The technological process of processing raw materials for a mixture of alumina in general form contains the following stages: melting the starting material in a rotary furnace, cooling the material with subsequent crushing, magnetizing the magnetic fraction containing iron, magnetizing the non-magnetic metal fraction on vortex magnets, classification of the material with sampling and analysis in the laboratory , supply for packaging or pressing of material with enrichment according to the required parameters.

As a result of using this method, a material is obtained with a given fractional composition, purified from the mechanical magnetic fraction and with a stable chemical composition, while the moisture content of the material is no more than 2 wt. %.

The alumina mixture can be supplied in the form of two fractions:

- fraction 50-150 mm;

- fraction 0-50 mm.

Delivery of other fractions is also possible as agreed with the consumer. The lower and upper boundaries of the particle size distribution are determined by the method of feeding the material and the rate of melting in relation to each process.

Implementation of the invention

Industrial tests of this alumina mixture have shown that it can be used with great efficiency as an alumina-containing diluent of metallurgical slags in the production of steel and alloys. The given qualitative and quantitative composition of the alumina mixture is optimal from the point of view of the greatest efficiency and usefulness. This conclusion is dictated by the conducted laboratory and industrial research.

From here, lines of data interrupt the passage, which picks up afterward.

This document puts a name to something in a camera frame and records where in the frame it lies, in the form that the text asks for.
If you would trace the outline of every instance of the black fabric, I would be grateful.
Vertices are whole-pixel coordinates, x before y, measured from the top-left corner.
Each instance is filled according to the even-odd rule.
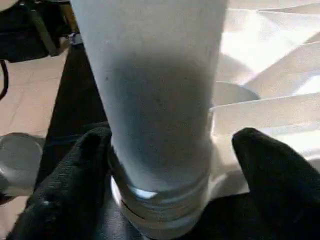
[[[49,54],[31,19],[27,5],[20,5],[20,2],[0,11],[0,59],[11,63],[39,59]],[[59,48],[59,38],[71,32],[60,7],[38,3],[34,8],[41,15],[52,41]]]
[[[88,240],[104,203],[109,128],[84,135],[27,200],[8,240]]]
[[[320,174],[288,145],[254,128],[232,139],[264,219],[291,239],[320,237]]]
[[[83,46],[72,48],[66,60],[60,88],[58,91],[53,116],[48,131],[47,142],[54,137],[80,134],[86,131],[84,126],[103,122],[106,120],[102,104],[97,92],[90,65],[86,57]],[[250,149],[250,154],[255,156],[255,141],[241,143],[242,140],[235,140],[237,153]],[[45,146],[42,156],[41,166],[38,173],[36,189],[55,168],[63,156],[71,149],[72,145]],[[239,155],[240,163],[245,169],[245,164],[250,158]],[[277,168],[285,170],[283,174],[290,175],[284,169],[288,161]],[[253,174],[249,169],[246,177]],[[302,234],[293,236],[290,232],[281,227],[274,226],[269,217],[265,217],[264,208],[260,207],[255,201],[259,201],[261,196],[252,194],[242,194],[230,197],[223,197],[212,201],[204,210],[201,219],[195,228],[181,239],[201,239],[201,240],[292,240],[292,239],[319,239],[319,236],[302,237]],[[95,240],[142,240],[143,236],[128,222],[120,213],[110,191],[110,185],[105,186],[104,207],[101,209],[101,216],[97,224]],[[315,230],[314,224],[309,224],[312,231]]]

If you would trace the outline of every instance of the black work glove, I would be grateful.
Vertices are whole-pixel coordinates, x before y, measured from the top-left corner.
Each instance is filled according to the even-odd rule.
[[[288,239],[319,239],[319,172],[291,147],[254,128],[237,132],[232,144],[267,223]]]
[[[90,240],[104,202],[109,128],[86,133],[28,199],[8,240]]]

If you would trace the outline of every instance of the black glove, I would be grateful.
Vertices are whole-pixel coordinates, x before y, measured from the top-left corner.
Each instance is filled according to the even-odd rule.
[[[232,144],[267,223],[289,239],[319,239],[319,172],[291,147],[254,128],[237,132]]]
[[[86,133],[28,199],[8,240],[90,240],[104,202],[109,128]]]

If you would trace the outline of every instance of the white cylinder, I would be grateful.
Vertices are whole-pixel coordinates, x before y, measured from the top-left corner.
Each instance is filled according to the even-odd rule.
[[[212,155],[212,76],[226,1],[71,3],[112,130],[119,161],[115,181],[133,194],[119,187],[126,205],[151,221],[167,211],[161,219],[167,226],[171,216],[201,211]],[[143,199],[138,192],[156,197]],[[184,202],[190,206],[182,207]],[[168,203],[181,207],[180,214],[172,214]]]

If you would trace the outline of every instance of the black surface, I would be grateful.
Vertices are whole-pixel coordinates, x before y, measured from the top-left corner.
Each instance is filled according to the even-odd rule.
[[[83,134],[83,125],[105,121],[100,97],[83,47],[72,48],[67,57],[56,98],[47,143],[55,137]],[[70,150],[71,144],[44,146],[37,186]],[[105,208],[96,231],[97,240],[140,240],[143,237],[120,213],[107,184]],[[269,228],[249,194],[212,201],[193,231],[181,239],[284,240]]]
[[[20,2],[0,11],[0,59],[11,63],[44,58],[49,54],[27,5],[21,5]],[[39,3],[34,5],[34,9],[41,16],[55,46],[59,48],[59,37],[70,32],[60,7]]]

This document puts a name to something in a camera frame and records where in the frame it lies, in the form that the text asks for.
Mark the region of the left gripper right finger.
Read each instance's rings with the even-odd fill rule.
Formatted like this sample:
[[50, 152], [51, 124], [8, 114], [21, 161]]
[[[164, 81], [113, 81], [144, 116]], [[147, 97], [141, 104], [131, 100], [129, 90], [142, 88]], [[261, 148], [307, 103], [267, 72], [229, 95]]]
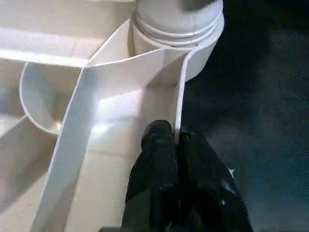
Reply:
[[253, 231], [232, 170], [206, 138], [195, 131], [181, 131], [177, 155], [183, 226], [190, 232]]

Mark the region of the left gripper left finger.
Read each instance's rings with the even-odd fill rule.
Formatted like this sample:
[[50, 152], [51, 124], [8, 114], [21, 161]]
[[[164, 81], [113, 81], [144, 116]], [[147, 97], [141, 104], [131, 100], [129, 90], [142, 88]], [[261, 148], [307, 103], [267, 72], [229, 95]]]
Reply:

It was experimentally found that the use of the claimed alumina mixture allows, in similar processes, differing only in the used thinners, to reduce the consumption of graphite electrodes AKOS and the consumption of electricity, increase the durability of the ladle lining and reduce the specific consumption of refractories in the slag belt, and reduce the consumption of lime used to liquefy the slag. , which accordingly provides a reduction in the cost of the process of obtaining steel and alloys.

To compare the results obtained, standard breakers disclosed in the prior art were used.

The use of this invention also makes it possible to transfer all alumina-containing products of processing of secondary aluminum raw materials from waste of IV hazard class, requiring placement at a specialized landfill, into a finished material - an alumina-containing thinner of metallurgical slags.

The resulting alumina mixture is used in steel production technology at real operating enterprises and has proven its effectiveness. Based on the data obtained, technical specifications were developed, which were approved and are being successfully applied at the moment at the enterprise.

Claims (8)

1. An alumina mixture for liquefying metallurgical slags in the production of steel and alloys, consisting of a metal bead component (1) and a slag component (2), with the following content of components in them: 1) metal bar component, wt%: aluminum metal bead fraction +10 mm not less than 20.0 magnesium no more than 4.0 iron no more than 3.0 silicon no more than 3.0 copper no more than 1.0 zinc no more than 1.5 2) slag component, wt%: chlorine ions no more than 18.0 sodium and potassium salts in a 1: 1 ratio no more than 25.0 calcium oxide not more than 6.0 magnesium oxide no more than 3.5 silicon oxide no more than 9.0 iron oxide Fe ₂ O ₃ no more than 3.0 aluminium oxide rest, the mixture has a hygroscopic moisture content of not more than 2 wt% and a magnetic fraction content of not more than 4.0 wt%. 2. A mixture according to claim 1, characterized in that it is in the form of a fraction of 50-150 mm. 3. A mixture according to claim 1, characterized in that it is in the form of a fraction of up to 50 mm.